265,000 children, or 25% of the child population, live in poverty. 180,000 go without basic necessities. 10% live at the hardest end. 3 in 5 children living in poverty will live this way for many years. The epidemiologists who did the research talked about the effect of this on the health system. The Children's Commissioner talked about how this affects the economy and the social climate. Here in New Zealand, we have a large body of academics and public servants who are increasingly at odds with government policy, and who are now willing to appear partisan, to make large statements about obvious growing gap between rich and poor.

I am still surprised at the reactions of many ordinary people to this report, as well as ongoing investigations by the Campbell Live TV programme. There seem to be two main strands of thought. One says that, well, we work hard and we are poor too. Fair enough. The other says that the poor are at fault. They should have fewer children. They should not eat junk food. They are probably addicts. . They exploit the benefit systems and perpetuate a cycle of dependence and ignorance. They spend their money on TVs and Playstations instead of food.

I am of the generation that had state help. I was raised partly in social housing. I was unemployed a lot during my youth, and managed on welfare benefits without hardship. I was given a temporary paid job at the university, and thought maybe I was brainy enough to study. I did two degrees paid for by the state, and worked part time enough to manage in comfort. Once I got a grown up job, the state funded a cheap loan into my first house. We raised our child on mostly one income. We are not one-above-average-income-per-person rich but damn well rich enough . And lucky enough to be borne aloft by the last bright bubble of the welfare state for which New Zealand was once famous. I am not stupid with money but I am not smart either. I don't have to be. I have the luxury of being able to think about other things.

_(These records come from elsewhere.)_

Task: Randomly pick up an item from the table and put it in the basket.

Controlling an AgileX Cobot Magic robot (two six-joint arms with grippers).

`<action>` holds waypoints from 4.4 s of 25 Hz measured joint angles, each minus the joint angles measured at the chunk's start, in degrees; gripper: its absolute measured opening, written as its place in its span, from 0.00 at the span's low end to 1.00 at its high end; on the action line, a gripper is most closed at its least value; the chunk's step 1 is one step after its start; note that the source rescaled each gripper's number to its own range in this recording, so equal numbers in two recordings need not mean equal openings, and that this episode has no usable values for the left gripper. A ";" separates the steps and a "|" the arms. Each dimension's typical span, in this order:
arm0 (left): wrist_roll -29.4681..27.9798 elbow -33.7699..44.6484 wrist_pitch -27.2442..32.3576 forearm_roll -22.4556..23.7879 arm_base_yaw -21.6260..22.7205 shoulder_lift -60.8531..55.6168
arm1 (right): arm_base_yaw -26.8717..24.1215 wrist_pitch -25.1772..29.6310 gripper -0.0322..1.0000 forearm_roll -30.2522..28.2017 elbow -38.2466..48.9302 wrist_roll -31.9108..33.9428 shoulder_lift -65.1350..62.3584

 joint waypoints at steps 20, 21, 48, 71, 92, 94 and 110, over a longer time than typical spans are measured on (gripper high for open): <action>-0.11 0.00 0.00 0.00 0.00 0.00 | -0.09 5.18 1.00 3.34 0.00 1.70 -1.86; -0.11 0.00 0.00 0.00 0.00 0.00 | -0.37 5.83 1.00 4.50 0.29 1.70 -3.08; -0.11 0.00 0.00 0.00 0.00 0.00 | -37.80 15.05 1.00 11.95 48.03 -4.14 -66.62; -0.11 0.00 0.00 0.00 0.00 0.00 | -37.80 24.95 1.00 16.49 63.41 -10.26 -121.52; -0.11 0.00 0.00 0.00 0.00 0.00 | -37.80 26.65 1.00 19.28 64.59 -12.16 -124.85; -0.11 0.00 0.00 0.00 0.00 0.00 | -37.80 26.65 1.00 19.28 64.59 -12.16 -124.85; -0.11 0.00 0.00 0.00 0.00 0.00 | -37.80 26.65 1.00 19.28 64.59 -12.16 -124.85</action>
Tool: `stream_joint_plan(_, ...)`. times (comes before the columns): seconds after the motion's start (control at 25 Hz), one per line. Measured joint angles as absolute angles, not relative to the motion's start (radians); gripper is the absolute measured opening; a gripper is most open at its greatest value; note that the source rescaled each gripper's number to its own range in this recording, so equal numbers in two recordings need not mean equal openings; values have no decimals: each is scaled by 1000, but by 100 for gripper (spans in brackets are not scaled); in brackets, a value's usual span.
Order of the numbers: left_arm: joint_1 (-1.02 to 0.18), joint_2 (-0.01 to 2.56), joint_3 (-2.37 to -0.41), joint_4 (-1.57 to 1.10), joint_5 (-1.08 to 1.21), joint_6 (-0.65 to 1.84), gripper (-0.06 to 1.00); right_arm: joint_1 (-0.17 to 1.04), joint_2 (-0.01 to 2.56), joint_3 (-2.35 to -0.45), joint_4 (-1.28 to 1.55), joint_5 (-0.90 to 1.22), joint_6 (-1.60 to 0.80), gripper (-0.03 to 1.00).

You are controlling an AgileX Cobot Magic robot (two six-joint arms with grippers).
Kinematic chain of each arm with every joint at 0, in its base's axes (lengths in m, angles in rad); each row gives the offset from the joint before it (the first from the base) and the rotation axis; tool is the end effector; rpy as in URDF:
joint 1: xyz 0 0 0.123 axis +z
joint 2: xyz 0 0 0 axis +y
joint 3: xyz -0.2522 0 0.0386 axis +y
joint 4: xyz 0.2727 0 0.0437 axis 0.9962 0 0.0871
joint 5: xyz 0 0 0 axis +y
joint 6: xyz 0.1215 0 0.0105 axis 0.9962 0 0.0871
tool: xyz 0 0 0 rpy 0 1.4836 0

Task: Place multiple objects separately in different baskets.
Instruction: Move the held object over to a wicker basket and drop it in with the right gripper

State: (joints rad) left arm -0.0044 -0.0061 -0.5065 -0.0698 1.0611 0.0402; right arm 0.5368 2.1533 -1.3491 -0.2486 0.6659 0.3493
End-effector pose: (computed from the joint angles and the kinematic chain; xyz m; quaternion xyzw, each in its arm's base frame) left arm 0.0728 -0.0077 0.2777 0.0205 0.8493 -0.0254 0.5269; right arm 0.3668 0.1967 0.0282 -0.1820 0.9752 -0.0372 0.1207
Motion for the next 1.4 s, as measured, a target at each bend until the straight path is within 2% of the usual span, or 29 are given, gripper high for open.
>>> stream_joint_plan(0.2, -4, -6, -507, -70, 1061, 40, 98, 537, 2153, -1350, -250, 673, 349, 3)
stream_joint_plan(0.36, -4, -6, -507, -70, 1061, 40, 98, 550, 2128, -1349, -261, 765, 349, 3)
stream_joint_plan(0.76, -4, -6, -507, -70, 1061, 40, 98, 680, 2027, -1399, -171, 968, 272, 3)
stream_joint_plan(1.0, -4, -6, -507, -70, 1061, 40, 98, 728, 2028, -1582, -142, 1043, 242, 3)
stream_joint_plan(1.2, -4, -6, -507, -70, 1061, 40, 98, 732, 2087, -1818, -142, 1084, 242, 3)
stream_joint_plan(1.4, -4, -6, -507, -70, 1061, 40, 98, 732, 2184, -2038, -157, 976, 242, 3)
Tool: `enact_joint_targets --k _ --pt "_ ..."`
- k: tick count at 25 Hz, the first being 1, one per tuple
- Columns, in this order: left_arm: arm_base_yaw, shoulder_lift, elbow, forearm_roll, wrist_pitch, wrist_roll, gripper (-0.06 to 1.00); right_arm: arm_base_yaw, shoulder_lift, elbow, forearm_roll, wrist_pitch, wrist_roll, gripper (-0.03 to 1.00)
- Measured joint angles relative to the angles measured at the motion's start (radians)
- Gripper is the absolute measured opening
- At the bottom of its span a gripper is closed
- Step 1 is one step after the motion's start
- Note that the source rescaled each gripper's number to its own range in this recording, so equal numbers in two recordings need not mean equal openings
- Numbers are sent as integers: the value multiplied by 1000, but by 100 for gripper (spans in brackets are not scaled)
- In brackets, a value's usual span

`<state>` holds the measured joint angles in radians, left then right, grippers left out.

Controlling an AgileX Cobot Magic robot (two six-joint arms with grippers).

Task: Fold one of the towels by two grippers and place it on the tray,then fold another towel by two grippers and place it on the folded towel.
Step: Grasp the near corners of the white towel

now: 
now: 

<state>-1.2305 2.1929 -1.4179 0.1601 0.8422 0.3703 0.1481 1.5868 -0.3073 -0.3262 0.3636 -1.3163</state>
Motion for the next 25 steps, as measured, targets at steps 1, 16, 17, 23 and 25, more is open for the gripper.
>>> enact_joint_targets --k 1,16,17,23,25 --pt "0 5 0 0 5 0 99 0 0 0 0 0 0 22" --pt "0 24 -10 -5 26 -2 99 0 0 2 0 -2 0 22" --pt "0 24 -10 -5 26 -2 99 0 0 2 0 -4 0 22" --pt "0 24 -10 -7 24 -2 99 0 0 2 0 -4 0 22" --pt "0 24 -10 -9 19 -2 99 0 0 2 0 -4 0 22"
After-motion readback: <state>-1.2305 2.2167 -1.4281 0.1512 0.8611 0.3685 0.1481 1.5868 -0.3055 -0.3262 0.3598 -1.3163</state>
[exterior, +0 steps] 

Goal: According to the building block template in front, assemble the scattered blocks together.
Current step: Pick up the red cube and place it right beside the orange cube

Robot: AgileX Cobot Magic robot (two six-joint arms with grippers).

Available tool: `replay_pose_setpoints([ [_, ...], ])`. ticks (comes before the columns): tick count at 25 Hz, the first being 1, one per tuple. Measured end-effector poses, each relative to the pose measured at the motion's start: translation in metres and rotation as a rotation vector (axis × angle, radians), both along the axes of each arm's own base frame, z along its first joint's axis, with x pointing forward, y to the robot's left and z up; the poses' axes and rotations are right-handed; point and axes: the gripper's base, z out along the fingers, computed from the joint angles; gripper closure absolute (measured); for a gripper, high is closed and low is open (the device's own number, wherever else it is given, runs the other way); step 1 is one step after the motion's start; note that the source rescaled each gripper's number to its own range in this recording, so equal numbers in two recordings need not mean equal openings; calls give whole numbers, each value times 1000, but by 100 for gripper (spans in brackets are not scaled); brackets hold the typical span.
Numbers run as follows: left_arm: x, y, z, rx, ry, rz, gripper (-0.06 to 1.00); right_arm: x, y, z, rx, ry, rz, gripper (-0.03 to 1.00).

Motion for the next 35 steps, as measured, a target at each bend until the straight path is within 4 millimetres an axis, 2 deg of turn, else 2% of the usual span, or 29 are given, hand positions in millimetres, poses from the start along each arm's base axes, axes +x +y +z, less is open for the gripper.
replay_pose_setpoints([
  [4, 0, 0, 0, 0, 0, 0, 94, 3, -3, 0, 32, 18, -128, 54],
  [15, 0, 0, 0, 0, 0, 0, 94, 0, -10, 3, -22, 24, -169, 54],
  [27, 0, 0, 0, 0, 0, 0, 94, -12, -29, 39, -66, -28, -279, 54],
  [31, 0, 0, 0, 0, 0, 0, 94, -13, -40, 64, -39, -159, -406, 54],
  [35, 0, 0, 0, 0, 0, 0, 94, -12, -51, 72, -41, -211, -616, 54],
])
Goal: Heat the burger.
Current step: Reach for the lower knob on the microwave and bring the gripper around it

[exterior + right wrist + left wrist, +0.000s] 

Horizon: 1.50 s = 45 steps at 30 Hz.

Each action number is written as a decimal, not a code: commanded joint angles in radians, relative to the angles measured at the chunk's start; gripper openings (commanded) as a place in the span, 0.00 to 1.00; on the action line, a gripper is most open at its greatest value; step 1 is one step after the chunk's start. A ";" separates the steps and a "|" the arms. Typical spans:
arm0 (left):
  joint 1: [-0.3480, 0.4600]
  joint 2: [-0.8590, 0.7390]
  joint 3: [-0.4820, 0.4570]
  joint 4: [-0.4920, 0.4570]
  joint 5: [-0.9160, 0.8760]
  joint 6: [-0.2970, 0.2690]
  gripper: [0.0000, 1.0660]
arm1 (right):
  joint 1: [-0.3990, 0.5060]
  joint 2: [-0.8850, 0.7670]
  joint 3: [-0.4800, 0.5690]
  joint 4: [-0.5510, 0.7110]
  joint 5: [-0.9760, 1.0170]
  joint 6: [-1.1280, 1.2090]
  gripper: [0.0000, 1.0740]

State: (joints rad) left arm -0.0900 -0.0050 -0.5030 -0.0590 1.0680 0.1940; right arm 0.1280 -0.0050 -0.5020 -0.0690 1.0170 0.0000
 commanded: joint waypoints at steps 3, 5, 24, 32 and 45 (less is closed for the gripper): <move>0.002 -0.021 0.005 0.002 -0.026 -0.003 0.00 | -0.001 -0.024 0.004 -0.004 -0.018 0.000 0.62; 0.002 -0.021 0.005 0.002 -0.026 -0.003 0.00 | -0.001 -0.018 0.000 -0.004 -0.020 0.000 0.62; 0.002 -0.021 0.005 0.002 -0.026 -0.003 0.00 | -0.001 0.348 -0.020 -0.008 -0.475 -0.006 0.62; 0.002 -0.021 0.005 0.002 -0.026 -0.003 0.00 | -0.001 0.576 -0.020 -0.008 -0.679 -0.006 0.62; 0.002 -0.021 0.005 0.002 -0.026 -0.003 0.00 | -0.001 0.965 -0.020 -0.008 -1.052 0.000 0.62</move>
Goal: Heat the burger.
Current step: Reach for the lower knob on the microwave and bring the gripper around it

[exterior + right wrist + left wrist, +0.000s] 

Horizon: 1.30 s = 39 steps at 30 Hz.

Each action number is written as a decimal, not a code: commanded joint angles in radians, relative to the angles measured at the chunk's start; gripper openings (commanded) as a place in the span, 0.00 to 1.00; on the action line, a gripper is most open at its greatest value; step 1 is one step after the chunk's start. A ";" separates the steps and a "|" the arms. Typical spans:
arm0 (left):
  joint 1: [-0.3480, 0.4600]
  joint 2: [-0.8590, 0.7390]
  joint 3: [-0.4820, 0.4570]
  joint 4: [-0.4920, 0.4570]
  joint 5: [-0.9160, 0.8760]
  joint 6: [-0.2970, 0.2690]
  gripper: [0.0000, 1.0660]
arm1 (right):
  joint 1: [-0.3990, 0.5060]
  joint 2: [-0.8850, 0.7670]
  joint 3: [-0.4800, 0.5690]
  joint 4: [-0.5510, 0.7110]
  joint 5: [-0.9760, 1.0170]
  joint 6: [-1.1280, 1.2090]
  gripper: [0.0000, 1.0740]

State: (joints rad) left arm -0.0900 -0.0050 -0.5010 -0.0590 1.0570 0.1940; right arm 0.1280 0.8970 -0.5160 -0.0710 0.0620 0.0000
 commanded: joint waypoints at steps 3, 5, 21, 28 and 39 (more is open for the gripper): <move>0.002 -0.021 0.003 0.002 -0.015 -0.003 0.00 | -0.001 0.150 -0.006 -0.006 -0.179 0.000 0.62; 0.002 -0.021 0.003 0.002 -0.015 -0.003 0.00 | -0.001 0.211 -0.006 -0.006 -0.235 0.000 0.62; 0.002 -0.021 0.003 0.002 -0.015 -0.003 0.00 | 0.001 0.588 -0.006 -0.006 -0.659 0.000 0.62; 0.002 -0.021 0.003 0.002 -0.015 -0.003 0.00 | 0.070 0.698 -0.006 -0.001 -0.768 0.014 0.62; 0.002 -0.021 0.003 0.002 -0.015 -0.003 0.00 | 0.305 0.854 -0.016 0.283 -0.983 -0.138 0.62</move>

Poverty in New Zealand is about food and shelter and warmth and health. It is also about relative inclusiveness and being able to participate in society and have some choices. When you are very poor, you can't think about much else. Financial stress overwhelms you. You can't do the math because it doesn't add up. There is no budget advice to give. Any small mistake follows you for ever. You can't afford to register your car, so you get fines which turn into debts that criminalise you. Your cell phone broke and you can't afford a new one, so they can't contact you and you don't know about the appointment and they cut your benefit. For the lack of the nail, the shoe was lost, and so on.

Being poor, especially if you are on welfare, is a great opportunity to practise the great virtues. You are expected to manage the Byzantine labyrinth that is the welfare system with perseverance and determination. You are expected to wait for hours with dignity and patience. You are expected to be scrupulously honest and trustworthy if you want to retain your benefit payments. And always, always, you must exercise the virtues of self discipline and restraint. To survive at welfare level, whether or not you are in paid work, you must never buy ice cream, or take a holiday, or go to a movie, or buy that dress. Never make an impulsive purchase. Never get ripped off. Never say, oh sod it, let's just do it. And you must be aware that the minutiae of your lives are being monitored, so you must always act with care and temperance, in case you are discovered thinking or acting on something else other than the whimsical demands of the welfare system.

I wish I could always be so virtuous. I confess I have been known to lose my temper and cry. I have lacked tolerance in dealing with organisations, especially when I have been tired or stressed. I have made unwise purchases. I have bought stupid shit on impulse and regretted it. Things even stupider than a kangaroo onesie!  And I confess, there have been times I have eaten too much.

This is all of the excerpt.